> [DATA EXCERPT]:
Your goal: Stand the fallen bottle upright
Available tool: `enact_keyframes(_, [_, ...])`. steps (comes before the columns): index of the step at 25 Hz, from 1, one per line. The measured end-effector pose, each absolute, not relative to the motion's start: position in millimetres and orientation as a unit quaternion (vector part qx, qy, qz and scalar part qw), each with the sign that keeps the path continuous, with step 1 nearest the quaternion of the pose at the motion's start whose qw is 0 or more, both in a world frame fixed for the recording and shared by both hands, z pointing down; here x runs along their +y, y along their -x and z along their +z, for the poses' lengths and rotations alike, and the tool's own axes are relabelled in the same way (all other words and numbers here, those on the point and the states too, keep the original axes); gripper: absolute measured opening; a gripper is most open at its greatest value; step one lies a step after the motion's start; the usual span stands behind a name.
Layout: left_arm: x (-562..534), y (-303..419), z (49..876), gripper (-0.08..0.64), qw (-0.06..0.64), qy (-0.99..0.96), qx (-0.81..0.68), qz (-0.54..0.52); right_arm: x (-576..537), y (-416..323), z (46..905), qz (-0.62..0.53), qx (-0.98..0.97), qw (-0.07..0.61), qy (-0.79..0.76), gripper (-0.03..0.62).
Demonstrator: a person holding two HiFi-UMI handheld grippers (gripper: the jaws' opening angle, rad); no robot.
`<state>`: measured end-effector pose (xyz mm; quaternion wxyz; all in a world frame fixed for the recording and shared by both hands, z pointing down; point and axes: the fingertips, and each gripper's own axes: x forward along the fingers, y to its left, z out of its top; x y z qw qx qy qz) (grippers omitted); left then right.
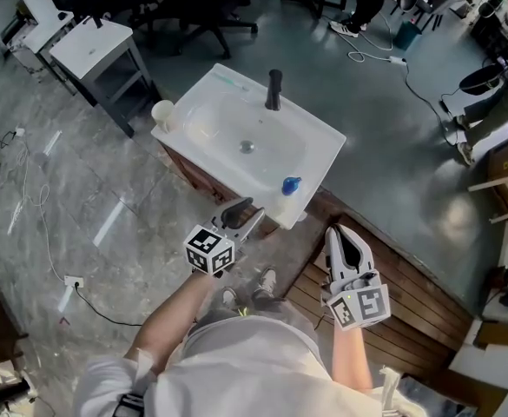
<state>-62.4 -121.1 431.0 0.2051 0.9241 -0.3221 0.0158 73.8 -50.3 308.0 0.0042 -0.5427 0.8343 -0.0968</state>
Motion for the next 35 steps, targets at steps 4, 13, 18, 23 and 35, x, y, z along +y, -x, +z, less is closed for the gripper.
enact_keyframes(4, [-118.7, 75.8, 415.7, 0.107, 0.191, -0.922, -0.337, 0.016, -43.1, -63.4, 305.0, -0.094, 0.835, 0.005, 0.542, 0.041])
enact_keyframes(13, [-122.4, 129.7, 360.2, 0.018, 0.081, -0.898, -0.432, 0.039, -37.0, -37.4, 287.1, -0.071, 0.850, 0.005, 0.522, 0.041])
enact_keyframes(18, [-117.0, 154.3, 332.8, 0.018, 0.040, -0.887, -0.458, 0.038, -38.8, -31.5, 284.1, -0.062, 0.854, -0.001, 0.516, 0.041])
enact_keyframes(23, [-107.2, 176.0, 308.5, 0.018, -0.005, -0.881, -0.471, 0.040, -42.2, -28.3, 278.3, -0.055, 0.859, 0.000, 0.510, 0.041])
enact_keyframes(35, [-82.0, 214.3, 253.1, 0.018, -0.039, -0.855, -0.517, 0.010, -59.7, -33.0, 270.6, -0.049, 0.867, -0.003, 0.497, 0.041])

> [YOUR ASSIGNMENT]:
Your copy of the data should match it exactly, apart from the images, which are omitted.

> [OUTPUT OF THE TASK]:
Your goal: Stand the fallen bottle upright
Available tool: `enact_keyframes(_, [_, ...])`. steps (comes before the columns): index of the step at 25 Hz, from 1, one per line. The measured end-effector pose, each absolute, not relative to the motion's start: position in millimetres and orientation as a unit quaternion (vector part qx, qy, qz and scalar part qw), each with the sign that keeps the path continuous, with step 1 nearest the quaternion of the pose at the motion's start whose qw is 0 or more, both in a world frame fixed for the recording and shared by both hands, z pointing down; here x runs along their +y, y along their -x and z along their +z, for the poses' lengths and rotations alike, and the tool's own axes are relabelled in the same way (all other words and numbers here, those on the point and the states too, keep the original axes); gripper: absolute measured opening; a gripper is most open at its greatest value; step one lies a step after the motion's start; the usual span stands behind a name.
Layout: left_arm: x (-562..534), y (-303..419), z (49..876), gripper (-0.08..0.64), qw (-0.06..0.64), qy (-0.99..0.96), qx (-0.81..0.68), qz (-0.54..0.52); right_arm: x (-576..537), y (-416..323), z (46..905), qz (-0.62..0.53), qx (-0.98..0.97), qw (-0.07..0.61), qy (-0.79..0.76), gripper (-0.03..0.62).
Demonstrator: a person holding two HiFi-UMI handheld grippers (gripper: the jaws' opening angle, rad); no robot.
`<state>`: measured end-effector pose (xyz mm; quaternion wxyz; all in a world frame fixed for the recording and shared by both hands, z pointing down; point and axes: the fingertips, and each gripper's own axes: x forward along the fingers, y to its left, z out of its top; x y z qw qx qy qz) (grippers omitted); left then right.
<state>-62.4 -121.1 431.0 0.2051 0.9241 -0.3221 0.0158 73.8 -50.3 308.0 0.0042 -0.5427 0.8343 -0.0968</state>
Motion for the next 35 steps, targets at steps 4, 13, 18, 23 and 35, x, y, z along +y, -x, +z, less is closed for the gripper.
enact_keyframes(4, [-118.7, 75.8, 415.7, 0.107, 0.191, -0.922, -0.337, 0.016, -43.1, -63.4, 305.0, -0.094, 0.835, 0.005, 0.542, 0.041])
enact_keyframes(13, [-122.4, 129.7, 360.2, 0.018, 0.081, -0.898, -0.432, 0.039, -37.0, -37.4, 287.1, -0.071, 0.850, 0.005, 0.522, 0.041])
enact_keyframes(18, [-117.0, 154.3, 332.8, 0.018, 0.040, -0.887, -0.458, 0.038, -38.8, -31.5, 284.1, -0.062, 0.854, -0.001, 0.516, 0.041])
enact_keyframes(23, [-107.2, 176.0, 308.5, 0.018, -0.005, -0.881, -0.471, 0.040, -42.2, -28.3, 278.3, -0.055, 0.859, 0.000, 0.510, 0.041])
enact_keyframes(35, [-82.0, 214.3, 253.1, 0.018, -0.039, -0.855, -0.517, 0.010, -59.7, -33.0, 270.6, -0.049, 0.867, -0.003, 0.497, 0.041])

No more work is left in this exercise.